»»

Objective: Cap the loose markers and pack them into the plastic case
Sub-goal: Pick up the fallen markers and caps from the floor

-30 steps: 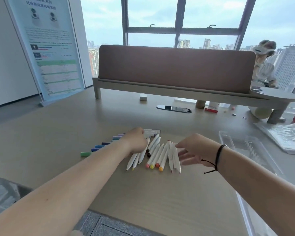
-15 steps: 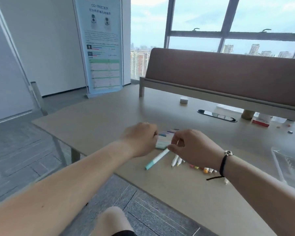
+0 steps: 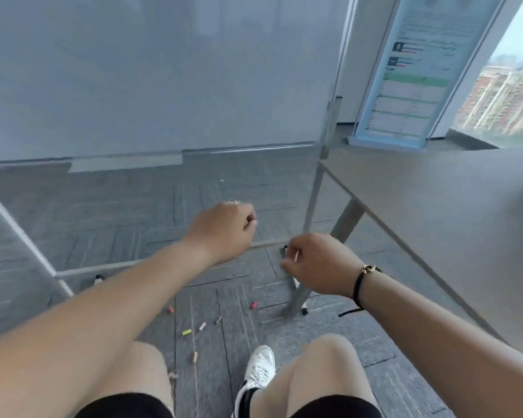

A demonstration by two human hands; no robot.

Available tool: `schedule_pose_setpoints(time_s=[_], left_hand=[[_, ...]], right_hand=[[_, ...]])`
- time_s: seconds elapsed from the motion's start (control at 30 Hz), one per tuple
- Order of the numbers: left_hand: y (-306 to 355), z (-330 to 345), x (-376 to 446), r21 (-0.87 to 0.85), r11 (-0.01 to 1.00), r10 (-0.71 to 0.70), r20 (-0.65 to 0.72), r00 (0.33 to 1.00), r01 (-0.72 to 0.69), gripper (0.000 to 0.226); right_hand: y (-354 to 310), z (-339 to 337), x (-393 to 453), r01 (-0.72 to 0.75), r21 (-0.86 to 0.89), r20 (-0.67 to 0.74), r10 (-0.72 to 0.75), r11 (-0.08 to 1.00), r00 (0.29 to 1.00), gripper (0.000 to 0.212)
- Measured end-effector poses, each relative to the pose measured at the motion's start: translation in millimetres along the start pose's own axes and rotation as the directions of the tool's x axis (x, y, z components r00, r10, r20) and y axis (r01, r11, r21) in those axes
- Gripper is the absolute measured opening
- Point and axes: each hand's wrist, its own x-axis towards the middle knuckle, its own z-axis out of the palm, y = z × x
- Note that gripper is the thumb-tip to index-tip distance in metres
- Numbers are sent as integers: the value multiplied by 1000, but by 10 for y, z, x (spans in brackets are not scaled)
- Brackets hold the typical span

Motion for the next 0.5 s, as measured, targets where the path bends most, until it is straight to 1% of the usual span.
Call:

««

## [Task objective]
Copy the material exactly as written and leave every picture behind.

## [Solution]
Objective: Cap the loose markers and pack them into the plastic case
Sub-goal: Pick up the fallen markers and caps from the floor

-30 steps: 
-15 steps: 
+0 steps: 

A demonstration by two human hands; no robot.

Available tool: `schedule_pose_setpoints(time_s=[_], left_hand=[[_, ...]], right_hand=[[_, ...]])`
- time_s: seconds elapsed from the motion's start (control at 30 Hz), one per tuple
- Order of the numbers: left_hand: y (-306 to 355), z (-330 to 345), x (-376 to 446), r21 (-0.87 to 0.85), r11 (-0.01 to 1.00), r10 (-0.71 to 0.70), r20 (-0.65 to 0.72), r00 (0.33 to 1.00), r01 (-0.72 to 0.69), gripper (0.000 to 0.226); right_hand: y (-354 to 310), z (-339 to 337), x (-393 to 453), r01 (-0.72 to 0.75), r21 (-0.86 to 0.89), r20 (-0.67 to 0.74), r10 (-0.72 to 0.75), r11 (-0.08 to 1.00), r00 (0.29 to 1.00), gripper (0.000 to 0.212)
- Measured end-effector poses, each relative to the pose measured at the motion's start: translation in millimetres along the start pose's own axes and rotation as the directions of the tool's x axis (x, y, z components r00, r10, r20) and y axis (r01, r11, r21) in those axes
- Gripper is the absolute measured opening
- Point and axes: each hand's wrist, its own x-axis towards the middle knuckle, its own z-axis out of the palm, y = z × x
- Note that gripper is the thumb-tip to index-tip distance in metres
- Numbers are sent as integers: the value multiplied by 1000, but by 10 for y, z, x (spans in brackets are not scaled)
- Brackets hold the typical span

Motion for the next 0.5 s, as measured, targets where the path bends most, until it is straight to 1% of the usual span.
Call:

The response to this exercise is now finished.